Welche Gefahr geht von Geimpften aus?

Ganz wesentlich für die Beantwortung der Frage, ob Nicht-Geimpfte stärker eingeschränkt werden dürfen als Geimpfte, ist daher: Geht von ihnen eine geringere Gefahr aus? Klar ist: Auch die Impfung bietet keinen 100-prozentigen Schutz, und die Gefahr, dass auch Geimpfte das Virus weitergeben, liegt nicht bei Null. Aber das Robert Koch-Institut schreibt: „Die Gefahr, dass eine Person trotz vollständiger Impfung PCR-positiv wird, ist bereits gering.“ Zudem verweist das RKI auf Beobachtungsstudien, die zumindest aktuell nahelegen, dass durch die Impfung die Gefahr der Übertragung des Coronavirus deutlich sinkt.

Wenn dem so ist, wäre es nicht mehr gerechtfertigt, die Grundrechte der Geimpften und Genesenen weiter einzuschränken.
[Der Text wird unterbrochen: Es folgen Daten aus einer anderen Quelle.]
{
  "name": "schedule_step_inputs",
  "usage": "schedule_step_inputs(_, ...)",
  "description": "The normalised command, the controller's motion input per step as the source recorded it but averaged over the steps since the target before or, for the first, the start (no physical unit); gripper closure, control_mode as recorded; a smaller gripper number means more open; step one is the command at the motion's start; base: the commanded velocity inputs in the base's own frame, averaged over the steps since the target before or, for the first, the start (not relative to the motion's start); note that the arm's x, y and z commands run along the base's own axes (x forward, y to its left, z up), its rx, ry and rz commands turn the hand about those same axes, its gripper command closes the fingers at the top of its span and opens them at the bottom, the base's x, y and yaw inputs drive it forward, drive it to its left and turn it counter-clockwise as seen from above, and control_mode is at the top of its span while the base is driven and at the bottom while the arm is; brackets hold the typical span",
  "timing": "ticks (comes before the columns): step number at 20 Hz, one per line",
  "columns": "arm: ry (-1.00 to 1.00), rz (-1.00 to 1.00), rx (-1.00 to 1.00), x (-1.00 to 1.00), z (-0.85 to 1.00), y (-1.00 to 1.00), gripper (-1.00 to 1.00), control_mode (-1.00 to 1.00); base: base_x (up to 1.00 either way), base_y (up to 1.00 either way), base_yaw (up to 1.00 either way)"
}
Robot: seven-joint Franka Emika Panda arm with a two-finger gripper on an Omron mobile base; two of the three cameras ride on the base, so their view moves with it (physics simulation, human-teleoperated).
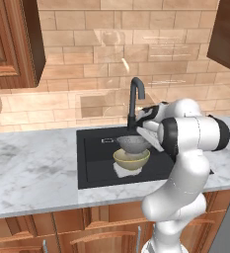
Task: Pick the bowl and colander and place them in the sink. Then turn on the water.
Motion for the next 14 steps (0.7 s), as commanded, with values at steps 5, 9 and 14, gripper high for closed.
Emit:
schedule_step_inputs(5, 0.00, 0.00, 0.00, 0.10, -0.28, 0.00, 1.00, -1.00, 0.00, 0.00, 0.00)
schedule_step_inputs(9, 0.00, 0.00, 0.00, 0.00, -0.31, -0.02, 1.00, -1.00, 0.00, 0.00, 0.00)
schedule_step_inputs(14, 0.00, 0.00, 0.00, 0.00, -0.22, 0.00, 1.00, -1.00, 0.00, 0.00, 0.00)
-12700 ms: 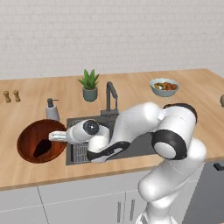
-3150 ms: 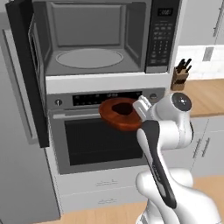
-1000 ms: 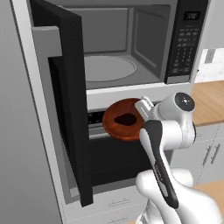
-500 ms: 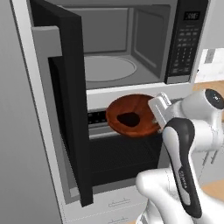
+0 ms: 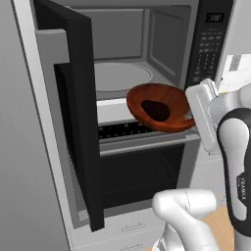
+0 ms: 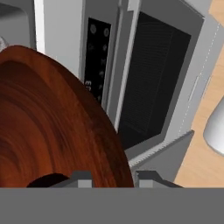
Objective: Pick the avocado from the sink and place it in the bowl. Then pick the bowl and place it in the microwave. Then close the microwave door and press the start button.
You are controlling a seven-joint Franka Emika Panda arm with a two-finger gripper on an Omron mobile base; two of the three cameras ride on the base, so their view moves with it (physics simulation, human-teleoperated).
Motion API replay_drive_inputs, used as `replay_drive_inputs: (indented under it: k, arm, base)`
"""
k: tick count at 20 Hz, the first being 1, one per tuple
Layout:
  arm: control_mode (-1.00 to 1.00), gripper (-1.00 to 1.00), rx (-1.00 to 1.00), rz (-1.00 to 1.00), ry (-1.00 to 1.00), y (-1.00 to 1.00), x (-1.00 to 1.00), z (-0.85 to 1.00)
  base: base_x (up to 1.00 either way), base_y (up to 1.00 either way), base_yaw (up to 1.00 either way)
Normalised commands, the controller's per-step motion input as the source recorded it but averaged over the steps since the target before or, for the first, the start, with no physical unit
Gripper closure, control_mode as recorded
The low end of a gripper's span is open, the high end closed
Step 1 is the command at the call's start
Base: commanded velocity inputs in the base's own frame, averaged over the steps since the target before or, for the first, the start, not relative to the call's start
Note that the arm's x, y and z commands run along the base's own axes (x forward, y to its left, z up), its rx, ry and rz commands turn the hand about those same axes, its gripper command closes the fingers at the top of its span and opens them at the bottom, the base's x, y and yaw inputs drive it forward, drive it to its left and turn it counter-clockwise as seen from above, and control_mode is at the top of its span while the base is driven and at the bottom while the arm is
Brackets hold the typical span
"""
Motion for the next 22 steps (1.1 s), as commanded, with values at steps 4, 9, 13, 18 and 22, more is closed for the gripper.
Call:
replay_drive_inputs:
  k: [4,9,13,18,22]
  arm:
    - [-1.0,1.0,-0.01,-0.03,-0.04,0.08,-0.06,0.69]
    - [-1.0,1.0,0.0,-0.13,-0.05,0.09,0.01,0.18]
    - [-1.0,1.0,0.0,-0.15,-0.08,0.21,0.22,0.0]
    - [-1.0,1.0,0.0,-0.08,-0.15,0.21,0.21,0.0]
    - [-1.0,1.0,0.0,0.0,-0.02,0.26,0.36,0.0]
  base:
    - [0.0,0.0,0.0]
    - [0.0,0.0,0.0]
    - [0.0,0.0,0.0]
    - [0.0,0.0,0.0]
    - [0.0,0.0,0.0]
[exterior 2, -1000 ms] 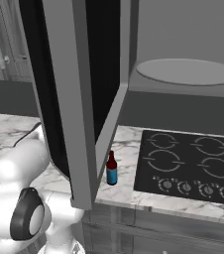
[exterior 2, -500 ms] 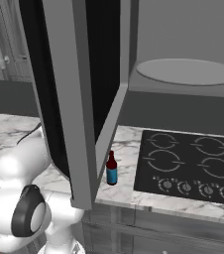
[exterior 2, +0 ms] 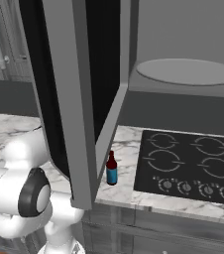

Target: Place the microwavable item in the microwave. Then, close the microwave door and press the start button.

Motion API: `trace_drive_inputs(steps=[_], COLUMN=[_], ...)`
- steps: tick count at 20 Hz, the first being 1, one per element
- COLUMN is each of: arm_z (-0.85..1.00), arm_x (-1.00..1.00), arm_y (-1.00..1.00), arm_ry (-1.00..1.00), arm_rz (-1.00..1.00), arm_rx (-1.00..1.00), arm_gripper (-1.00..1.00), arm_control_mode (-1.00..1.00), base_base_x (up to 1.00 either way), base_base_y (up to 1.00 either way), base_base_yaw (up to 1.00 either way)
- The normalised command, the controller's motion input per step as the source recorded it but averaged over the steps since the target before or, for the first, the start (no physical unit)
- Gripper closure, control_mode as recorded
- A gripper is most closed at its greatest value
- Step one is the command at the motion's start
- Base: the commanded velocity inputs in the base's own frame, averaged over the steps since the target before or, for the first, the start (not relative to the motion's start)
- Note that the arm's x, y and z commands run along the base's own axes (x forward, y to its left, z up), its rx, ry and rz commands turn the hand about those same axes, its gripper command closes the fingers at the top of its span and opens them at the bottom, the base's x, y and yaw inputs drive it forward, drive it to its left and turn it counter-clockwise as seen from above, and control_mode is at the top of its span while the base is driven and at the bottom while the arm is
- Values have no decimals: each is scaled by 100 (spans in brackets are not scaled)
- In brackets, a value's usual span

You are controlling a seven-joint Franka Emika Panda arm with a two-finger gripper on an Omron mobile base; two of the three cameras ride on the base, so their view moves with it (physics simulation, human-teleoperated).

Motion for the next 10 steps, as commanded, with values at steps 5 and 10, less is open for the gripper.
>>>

Anders ausgedrückt: Die Gefahr von den Nicht-Geimpften ist wesentlich höher. Im Übrigen auch, weil man weiß, dass die Schnelltests keinesfalls die gleiche Sicherheit bieten. Eine ungleiche Behandlung dürfte also nach den aktuellen Erkenntnissen gerechtfertigt sein. Möglich ist aber natürlich, dass sich das durch neue Virusmutationen wieder ändert.

Die Beschränkung der Grundrechte von nicht geimpften Personen ist aber natürlich auch immer gesondert zu prüfen. Rechtlich zulässig sind sie nur, wenn dies zum Schutz von Leben und Gesundheit anderer erforderlich ist. Dies ist von verschiedenen Variablen abhängig wie der aktuellen Inzidenzzahl, den Sterbe- und Hospitalisierungsraten oder dem R-Faktor. Das Argument, dass es sich bei der Ungleichbehandlung um eine Impfpflicht durch die Hintertür handeln würde, geht etwas fehl. Jede und jeder könnte weiterhin entscheiden, sich nicht impfen zu lassen. Seine Grundrechte dürften auch ohne Impfung nur eingeschränkt werden, wenn dies zwingend erforderlich ist.
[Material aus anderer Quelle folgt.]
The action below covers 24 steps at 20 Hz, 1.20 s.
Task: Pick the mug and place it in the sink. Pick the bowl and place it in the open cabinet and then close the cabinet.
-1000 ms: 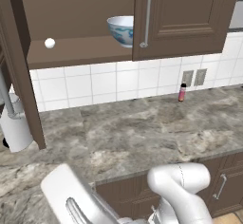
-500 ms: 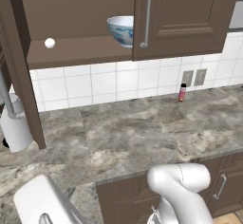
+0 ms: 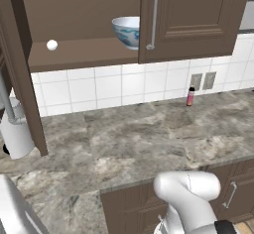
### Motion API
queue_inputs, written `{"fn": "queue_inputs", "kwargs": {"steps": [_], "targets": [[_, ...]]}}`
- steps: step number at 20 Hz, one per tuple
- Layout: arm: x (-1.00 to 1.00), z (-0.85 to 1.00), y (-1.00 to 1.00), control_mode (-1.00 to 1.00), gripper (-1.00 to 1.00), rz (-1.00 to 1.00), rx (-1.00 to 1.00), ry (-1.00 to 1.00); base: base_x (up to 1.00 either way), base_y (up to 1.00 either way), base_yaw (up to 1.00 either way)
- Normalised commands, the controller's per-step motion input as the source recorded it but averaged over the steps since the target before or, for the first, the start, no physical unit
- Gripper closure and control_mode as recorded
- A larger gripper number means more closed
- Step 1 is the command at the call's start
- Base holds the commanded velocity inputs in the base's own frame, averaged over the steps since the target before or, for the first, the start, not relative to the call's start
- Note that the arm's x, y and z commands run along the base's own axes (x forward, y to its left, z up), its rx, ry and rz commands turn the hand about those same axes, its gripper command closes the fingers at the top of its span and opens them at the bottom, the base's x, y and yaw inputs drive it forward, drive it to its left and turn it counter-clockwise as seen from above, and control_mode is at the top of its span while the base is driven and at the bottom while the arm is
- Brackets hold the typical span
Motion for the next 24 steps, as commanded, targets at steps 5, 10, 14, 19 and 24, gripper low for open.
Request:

Was ist mit privaten Anbietern, die auf eine Impfung bestehen?

Private Anbieter wie Gastronomen oder Friseure können darüber hinaus sowieso grundsätzlich frei entscheiden, wen sie als Kunden haben möchten und wen nicht. Grenzen bietet das Allgemeine Gleichbehandlungsgesetz (AGG), welches eine Diskriminierung zum Beispiel wegen des Geschlechts, der ethnischen Herkunft oder des Alters verbietet. Eine unterschiedliche Behandlung aufgrund des Impfstatus ist jedoch nicht zu beanstanden.
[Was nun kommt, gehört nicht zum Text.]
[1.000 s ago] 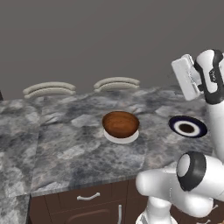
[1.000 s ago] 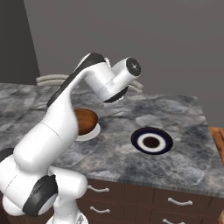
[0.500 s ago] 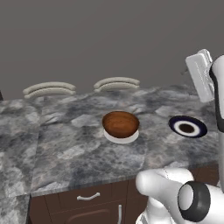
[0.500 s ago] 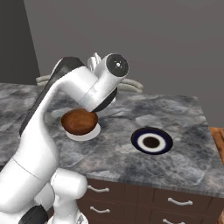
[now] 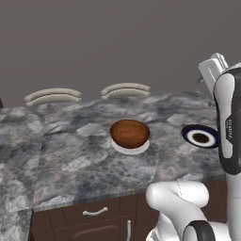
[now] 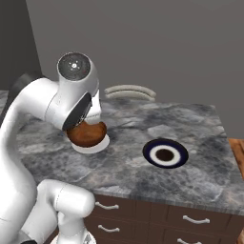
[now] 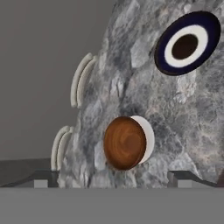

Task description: Move the bowls from the cabinet to the plates on the dining table.

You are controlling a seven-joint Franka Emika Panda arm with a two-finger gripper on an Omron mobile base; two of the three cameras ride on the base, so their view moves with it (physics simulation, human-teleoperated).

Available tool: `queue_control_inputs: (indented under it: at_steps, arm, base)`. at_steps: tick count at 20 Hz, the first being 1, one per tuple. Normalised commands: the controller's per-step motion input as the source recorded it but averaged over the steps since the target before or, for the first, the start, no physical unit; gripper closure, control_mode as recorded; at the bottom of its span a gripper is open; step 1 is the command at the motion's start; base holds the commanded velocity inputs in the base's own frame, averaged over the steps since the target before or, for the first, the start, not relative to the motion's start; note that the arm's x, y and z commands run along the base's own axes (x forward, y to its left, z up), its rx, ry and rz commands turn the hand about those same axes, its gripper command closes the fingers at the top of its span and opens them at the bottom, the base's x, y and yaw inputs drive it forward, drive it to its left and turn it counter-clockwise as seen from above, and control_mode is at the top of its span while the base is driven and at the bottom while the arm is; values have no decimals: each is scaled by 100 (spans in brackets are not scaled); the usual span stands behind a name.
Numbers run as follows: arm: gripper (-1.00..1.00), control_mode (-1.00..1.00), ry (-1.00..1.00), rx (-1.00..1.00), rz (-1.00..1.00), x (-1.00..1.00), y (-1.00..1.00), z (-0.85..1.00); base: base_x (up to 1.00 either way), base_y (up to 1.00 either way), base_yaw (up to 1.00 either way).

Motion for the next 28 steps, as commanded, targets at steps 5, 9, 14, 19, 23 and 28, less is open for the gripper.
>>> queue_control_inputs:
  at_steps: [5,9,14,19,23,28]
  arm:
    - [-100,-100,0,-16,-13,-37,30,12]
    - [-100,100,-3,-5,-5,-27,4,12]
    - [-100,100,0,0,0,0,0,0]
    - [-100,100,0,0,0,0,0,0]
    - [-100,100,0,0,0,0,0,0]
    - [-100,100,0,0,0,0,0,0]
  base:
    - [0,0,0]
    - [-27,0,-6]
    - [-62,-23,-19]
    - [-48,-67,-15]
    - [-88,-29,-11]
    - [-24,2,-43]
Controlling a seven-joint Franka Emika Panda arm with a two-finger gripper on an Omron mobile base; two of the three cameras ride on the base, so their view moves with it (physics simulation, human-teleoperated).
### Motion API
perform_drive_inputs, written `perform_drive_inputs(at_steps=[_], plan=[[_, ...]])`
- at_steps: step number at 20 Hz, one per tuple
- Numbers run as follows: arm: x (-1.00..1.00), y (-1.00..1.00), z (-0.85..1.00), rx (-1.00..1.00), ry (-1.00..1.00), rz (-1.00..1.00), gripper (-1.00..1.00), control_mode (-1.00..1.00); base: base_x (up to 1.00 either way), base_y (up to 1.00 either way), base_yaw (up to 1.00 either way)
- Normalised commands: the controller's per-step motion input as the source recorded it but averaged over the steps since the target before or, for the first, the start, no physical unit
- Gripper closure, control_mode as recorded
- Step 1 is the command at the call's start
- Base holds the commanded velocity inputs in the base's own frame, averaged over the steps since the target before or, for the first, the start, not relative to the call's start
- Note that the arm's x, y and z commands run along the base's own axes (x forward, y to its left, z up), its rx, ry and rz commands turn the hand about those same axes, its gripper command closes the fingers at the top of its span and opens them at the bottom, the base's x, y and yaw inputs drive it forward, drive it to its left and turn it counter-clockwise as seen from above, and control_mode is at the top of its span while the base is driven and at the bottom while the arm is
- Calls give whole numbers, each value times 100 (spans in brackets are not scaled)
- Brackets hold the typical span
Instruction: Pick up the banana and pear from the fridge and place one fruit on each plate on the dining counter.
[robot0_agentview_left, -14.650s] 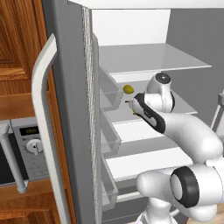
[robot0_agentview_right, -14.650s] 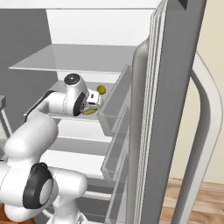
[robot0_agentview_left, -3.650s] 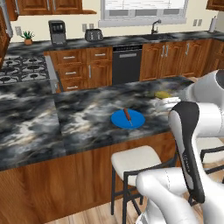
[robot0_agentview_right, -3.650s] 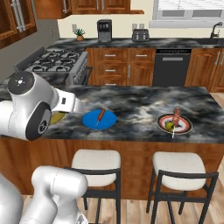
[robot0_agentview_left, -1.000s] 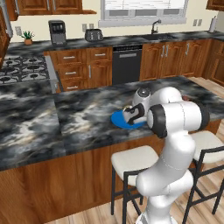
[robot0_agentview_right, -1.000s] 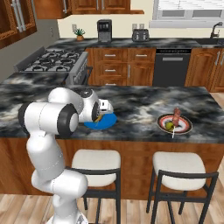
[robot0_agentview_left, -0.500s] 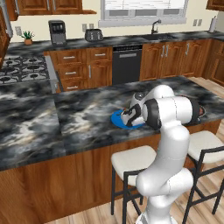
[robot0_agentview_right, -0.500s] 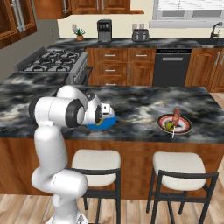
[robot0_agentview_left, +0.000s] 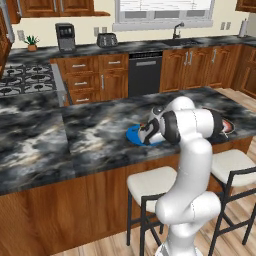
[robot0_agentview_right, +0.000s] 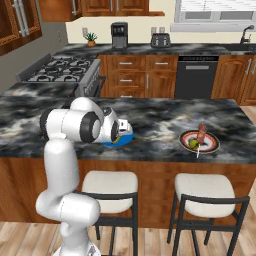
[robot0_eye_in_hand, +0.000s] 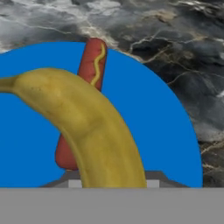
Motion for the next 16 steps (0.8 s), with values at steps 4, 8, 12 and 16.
perform_drive_inputs(at_steps=[4,8,12,16], plan=[[7,0,-31,1,5,0,-100,-100,0,0,0],[0,-1,-5,0,0,0,-100,-100,0,0,0],[-10,0,31,0,0,-1,-100,-100,0,0,0],[-33,0,68,0,-7,-3,-100,-100,0,0,0]])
Impfpflicht für bestimmte Berufsgruppen

Immer wieder zur Diskussion steht auch eine Impfpflicht für bestimmte Berufsgruppen, wie sie jetzt z.B. in Frankreich eingeführt wird. Eine solche gesetzliche Impfpflicht wäre ein schwerer Eingriff in die Grundrechte derjenigen, die sich nicht impfen lassen wollen. Infrage käme sie nur, wenn ohne sie die Gefahr für Leben und Gesundheit bestimmter Gruppen wie Patienten im Krankenhaus, Besucher von Pflegeheimen oder Kindern in Kindergärten und Schulen nicht anders zu schützen wäre. Allerdings ist sicher auch zu berücksichtigen, dass es bei Kindergarten- oder Schulkindern weniger oft zu schweren Verläufen bei Corona-Infektionen kommt.

Seit 2020 gibt es in Deutschland eine Verpflichtung für eine Masern-Impfung für Kinder und Betreuer in Kitas und Schulen. Einige Eltern haben dagegen Verfassungsbeschwerde beim Bundesverfassungsgericht eingereicht, über die noch nicht entschieden ist. Ein Urteil aus Karlsruhe könnte auch in Sachen Corona erste Anhaltspunkte liefern, allerdings gibt es auch gravierende Unterschiede zwischen Covid-19 und Masern.

Allgemeine Impfpflicht

Besonders schwierig wäre es für den Staat, eine allgemeine Impfpflicht anzuordnen. Jedoch wäre eine solche Impfpflicht für alle noch wesentlich schwerer zu rechtfertigen. Nur wenn sich Leben und Gesundheit der Bevölkerung gar nicht anders schützen ließen und schwere Verläufe bei vielen Menschen nicht anders verhindert werden könnten, könnte man wohl über einen solchen Schritt nachdenken.